Больше всего я люблю теперь мой сад и книги. Я вновь читаю запоем. Только когда-то мне нравились книги, исполненные человеческих страстей, веры, надежды, а ныне я предпочитаю произведения, в которых горечь и отчаяние.
Время шло. У меня появились новые знакомые, новые приятели. Под приятелями я подразумеваю, естественно, не друзей, понимающих и любящих друг друга, а хороших знакомых, с которыми можно, встретившись, поздороваться, побеседовать, вместе где-нибудь повеселиться и так далее. Пока вместе - вроде бы закадычные друзья, но стоит расстаться, и уже готова замена - ничуть не хуже прежнего приятеля.
После того как у меня появились деньги, тотчас же наладились и мои отношения с родственниками и прежними друзьями. Возвращение особняка и поместья, казалось, стёрло с меня клеймо. В глазах многих моих знакомых я снова стал честнейшим человеком. Тем не менее, порой случались разные происшествия и казусы, которые заставляли меня вспоминать о былом. К примеру, могу рассказать об одном.
Как-то раз нас с Музаффером пригласили в гости родственники его жены, жившие в Нишаиташе. В тот вечер среди гостей были и незнакомые мне люди. Зашёл разговор об одном богатом человеке, только что умершем, и хозяйка дома сказала:
- Вчера я была на аукционе, продавали с молотка всё, что осталось после покойного. Ценнейшие вещи шли почти что даром. За пять лир я купила две антикварные вещицы, которым цена, ну, право, более двадцати лир.

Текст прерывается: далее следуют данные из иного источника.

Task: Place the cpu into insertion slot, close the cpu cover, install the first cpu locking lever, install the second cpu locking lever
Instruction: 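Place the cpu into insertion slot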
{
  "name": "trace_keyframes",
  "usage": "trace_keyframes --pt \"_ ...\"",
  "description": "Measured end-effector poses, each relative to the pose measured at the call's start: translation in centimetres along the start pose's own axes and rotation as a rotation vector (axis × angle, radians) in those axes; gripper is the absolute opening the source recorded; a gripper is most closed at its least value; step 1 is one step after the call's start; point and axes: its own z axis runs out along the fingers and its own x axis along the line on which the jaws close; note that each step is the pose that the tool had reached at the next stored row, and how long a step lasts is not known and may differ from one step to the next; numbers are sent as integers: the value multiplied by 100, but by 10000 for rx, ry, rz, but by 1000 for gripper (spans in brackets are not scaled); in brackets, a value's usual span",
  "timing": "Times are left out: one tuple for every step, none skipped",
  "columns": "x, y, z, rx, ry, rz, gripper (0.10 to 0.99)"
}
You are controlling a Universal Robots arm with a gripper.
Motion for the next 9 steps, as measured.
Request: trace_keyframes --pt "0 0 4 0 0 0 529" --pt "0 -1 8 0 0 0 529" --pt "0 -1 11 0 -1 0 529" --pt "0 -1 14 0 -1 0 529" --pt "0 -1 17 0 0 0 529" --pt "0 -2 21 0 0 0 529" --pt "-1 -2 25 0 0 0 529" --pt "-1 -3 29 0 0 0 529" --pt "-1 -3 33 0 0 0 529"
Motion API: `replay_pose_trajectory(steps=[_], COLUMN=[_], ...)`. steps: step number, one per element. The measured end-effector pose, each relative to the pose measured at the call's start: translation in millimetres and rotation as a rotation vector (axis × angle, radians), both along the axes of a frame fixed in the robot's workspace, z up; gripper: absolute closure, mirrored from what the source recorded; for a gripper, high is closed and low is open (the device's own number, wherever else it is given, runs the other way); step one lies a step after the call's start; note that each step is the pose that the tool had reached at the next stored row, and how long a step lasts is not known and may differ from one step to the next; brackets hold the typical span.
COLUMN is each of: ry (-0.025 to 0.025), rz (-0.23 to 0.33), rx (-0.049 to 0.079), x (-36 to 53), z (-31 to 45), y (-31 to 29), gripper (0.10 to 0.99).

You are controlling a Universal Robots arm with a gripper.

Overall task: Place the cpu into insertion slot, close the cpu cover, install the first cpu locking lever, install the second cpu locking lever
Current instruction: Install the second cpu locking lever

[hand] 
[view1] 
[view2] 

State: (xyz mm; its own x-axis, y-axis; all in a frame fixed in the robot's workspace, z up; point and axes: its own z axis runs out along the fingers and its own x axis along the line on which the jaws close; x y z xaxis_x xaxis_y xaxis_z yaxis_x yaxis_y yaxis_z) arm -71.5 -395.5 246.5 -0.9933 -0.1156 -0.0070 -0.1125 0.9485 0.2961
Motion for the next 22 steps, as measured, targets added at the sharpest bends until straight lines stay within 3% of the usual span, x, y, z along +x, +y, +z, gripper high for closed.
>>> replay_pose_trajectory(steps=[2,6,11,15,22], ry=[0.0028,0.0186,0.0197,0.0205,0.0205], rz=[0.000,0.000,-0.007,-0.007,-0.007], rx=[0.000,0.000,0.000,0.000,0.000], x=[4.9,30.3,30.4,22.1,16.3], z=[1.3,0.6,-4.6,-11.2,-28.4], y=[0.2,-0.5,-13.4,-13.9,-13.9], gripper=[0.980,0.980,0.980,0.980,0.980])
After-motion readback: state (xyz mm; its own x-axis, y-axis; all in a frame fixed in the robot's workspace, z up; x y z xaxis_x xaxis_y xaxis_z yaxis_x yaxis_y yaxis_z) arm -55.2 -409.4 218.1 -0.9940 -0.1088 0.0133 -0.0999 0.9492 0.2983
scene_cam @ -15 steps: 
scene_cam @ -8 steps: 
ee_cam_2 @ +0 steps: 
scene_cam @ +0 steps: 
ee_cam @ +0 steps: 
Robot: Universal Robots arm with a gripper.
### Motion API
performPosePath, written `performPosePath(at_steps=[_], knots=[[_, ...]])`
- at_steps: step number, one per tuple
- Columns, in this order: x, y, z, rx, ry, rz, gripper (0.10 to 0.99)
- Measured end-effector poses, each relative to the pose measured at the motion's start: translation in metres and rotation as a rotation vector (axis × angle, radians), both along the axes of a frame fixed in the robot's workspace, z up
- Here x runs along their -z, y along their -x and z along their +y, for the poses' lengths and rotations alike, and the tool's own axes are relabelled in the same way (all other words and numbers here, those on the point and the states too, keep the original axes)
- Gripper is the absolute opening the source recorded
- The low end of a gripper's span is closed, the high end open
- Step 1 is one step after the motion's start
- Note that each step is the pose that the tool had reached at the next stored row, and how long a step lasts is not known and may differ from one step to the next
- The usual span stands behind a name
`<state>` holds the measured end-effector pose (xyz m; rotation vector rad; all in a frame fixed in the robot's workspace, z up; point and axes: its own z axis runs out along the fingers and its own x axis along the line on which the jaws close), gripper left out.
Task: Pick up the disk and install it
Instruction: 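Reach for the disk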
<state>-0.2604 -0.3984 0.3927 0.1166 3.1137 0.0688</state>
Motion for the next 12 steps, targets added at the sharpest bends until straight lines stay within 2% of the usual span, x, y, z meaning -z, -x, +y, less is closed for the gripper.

И тогда одна из гостий, пожилая дама, страстная любительница антики, пожелала во что бы то пи стало взглянуть на покупку. Но, словно назло, никак не могли найти ключ от шкафа, где лежали вещи. Любезный хозяин воскликнул:
- Всё это пустяки, сейчас сломаем замок. Принесли ножницы. Хозяин попытался открыть шкаф, однако безуспешно. На помощь ему поспешил молодой человек, полагавшийся на свои мышцы, но и на этот раз результаты были те же. Волей-неволей пришлось отказаться от этой затеи. Но тут один из моих знакомых, чиновник министерства иностранных дел, вдруг обратился ко мне:
- Попробуйте-ка вы, Иффет-бей!
Сказал ли он это потому, что рассчитывал на моё умение и опыт - ведь я был вором когда-то - или просто так, не подумавши, не знаю. На мгновение в гостиной воцарилось ледяное молчание, но тут же беседа продолжилась с ещё большим воодушевлением.
Веселье шло своим чередом. Но мне было уже не до него.